> The problem
Repeat the data word for word and skip the pictures.

=== Given data ===

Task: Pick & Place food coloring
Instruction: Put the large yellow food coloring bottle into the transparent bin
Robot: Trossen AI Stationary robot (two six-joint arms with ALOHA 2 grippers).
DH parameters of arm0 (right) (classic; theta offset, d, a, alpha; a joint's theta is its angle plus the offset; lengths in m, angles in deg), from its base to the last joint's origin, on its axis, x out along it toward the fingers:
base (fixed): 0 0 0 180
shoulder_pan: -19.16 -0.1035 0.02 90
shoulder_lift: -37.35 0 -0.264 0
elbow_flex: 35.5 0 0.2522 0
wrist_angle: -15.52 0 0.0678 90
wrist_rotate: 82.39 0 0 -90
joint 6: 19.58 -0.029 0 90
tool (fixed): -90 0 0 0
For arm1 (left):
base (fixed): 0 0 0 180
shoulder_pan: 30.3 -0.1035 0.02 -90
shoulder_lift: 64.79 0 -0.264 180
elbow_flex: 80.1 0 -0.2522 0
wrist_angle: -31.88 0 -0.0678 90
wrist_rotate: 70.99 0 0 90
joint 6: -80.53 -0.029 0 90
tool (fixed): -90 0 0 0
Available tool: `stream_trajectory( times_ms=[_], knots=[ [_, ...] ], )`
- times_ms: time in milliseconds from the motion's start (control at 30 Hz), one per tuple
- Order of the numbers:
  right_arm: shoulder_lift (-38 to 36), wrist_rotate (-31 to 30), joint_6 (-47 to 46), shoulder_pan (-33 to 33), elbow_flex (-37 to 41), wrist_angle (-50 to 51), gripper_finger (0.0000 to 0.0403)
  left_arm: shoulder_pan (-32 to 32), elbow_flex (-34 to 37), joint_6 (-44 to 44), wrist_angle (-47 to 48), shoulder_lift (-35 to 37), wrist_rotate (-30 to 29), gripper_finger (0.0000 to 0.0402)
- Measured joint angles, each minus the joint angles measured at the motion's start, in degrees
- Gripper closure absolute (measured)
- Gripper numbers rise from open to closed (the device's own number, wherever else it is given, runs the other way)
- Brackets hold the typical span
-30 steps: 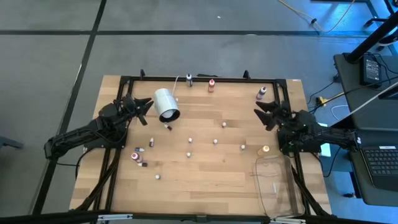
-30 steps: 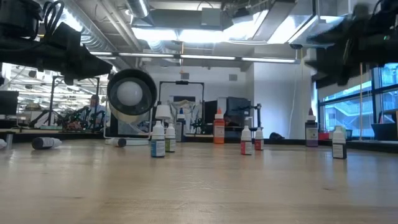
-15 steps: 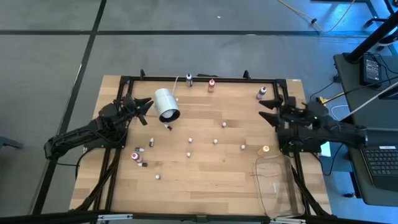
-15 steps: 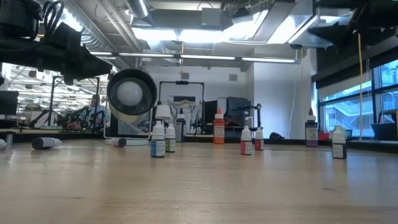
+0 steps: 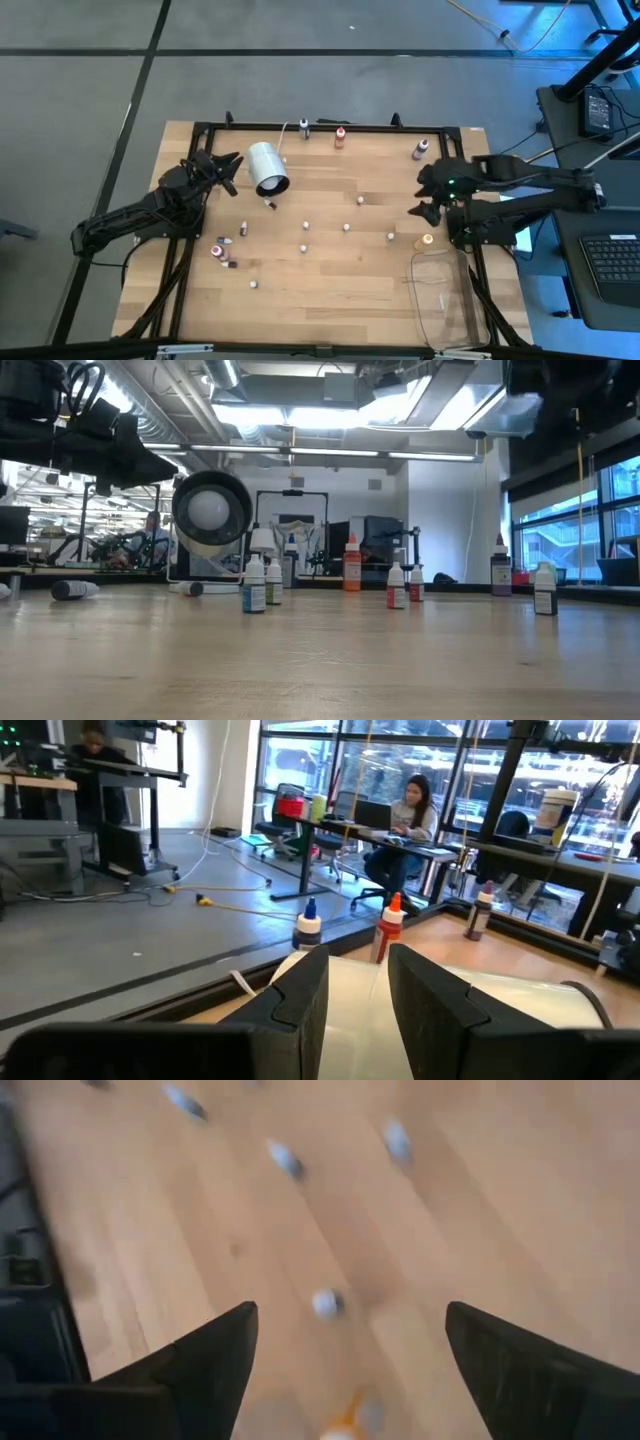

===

> Written response
Task: Pick & Place food coloring
Instruction: Put the large yellow food coloring bottle into the transparent bin
Robot: Trossen AI Stationary robot (two six-joint arms with ALOHA 2 grippers).
DH parameters of arm0 (right) (classic; theta offset, d, a, alpha; a joint's theta is its angle plus the offset; lengths in m, angles in deg), from its base to the last joint's origin, on its axis, x out along it toward the fingers:
base (fixed): 0 0 0 180
shoulder_pan: -19.16 -0.1035 0.02 90
shoulder_lift: -37.35 0 -0.264 0
elbow_flex: 35.5 0 0.2522 0
wrist_angle: -15.52 0 0.0678 90
wrist_rotate: 82.39 0 0 -90
joint 6: 19.58 -0.029 0 90
tool (fixed): -90 0 0 0
For arm1 (left):
base (fixed): 0 0 0 180
shoulder_pan: 30.3 -0.1035 0.02 -90
shoulder_lift: 64.79 0 -0.264 180
elbow_flex: 80.1 0 -0.2522 0
wrist_angle: -31.88 0 -0.0678 90
wrist_rotate: 70.99 0 0 90
joint 6: -80.53 -0.029 0 90
tool (fixed): -90 0 0 0
Available tool: `stream_trajectory( times_ms=[_], knots=[ [_, ...] ], )`
- times_ms: time in milliseconds from the motion's start (control at 30 Hz), one per tuple
- Order of the numbers:
  right_arm: shoulder_lift (-38 to 36), wrist_rotate (-31 to 30), joint_6 (-47 to 46), shoulder_pan (-33 to 33), elbow_flex (-37 to 41), wrist_angle (-50 to 51), gripper_finger (0.0000 to 0.0403)
  left_arm: shoulder_pan (-32 to 32), elbow_flex (-34 to 37), joint_6 (-44 to 44), wrist_angle (-47 to 48), shoulder_lift (-35 to 37), wrist_rotate (-30 to 29), gripper_finger (0.0000 to 0.0402)
- Measured joint angles, each minus the joint angles measured at the motion's start, in degrees
- Gripper closure absolute (measured)
- Gripper numbers rise from open to closed (the device's own number, wherever else it is given, runs the other way)
- Brackets hold the typical span
-30 steps: 
-30 steps: 
-15 steps: 
-15 steps: 
+0 steps: 

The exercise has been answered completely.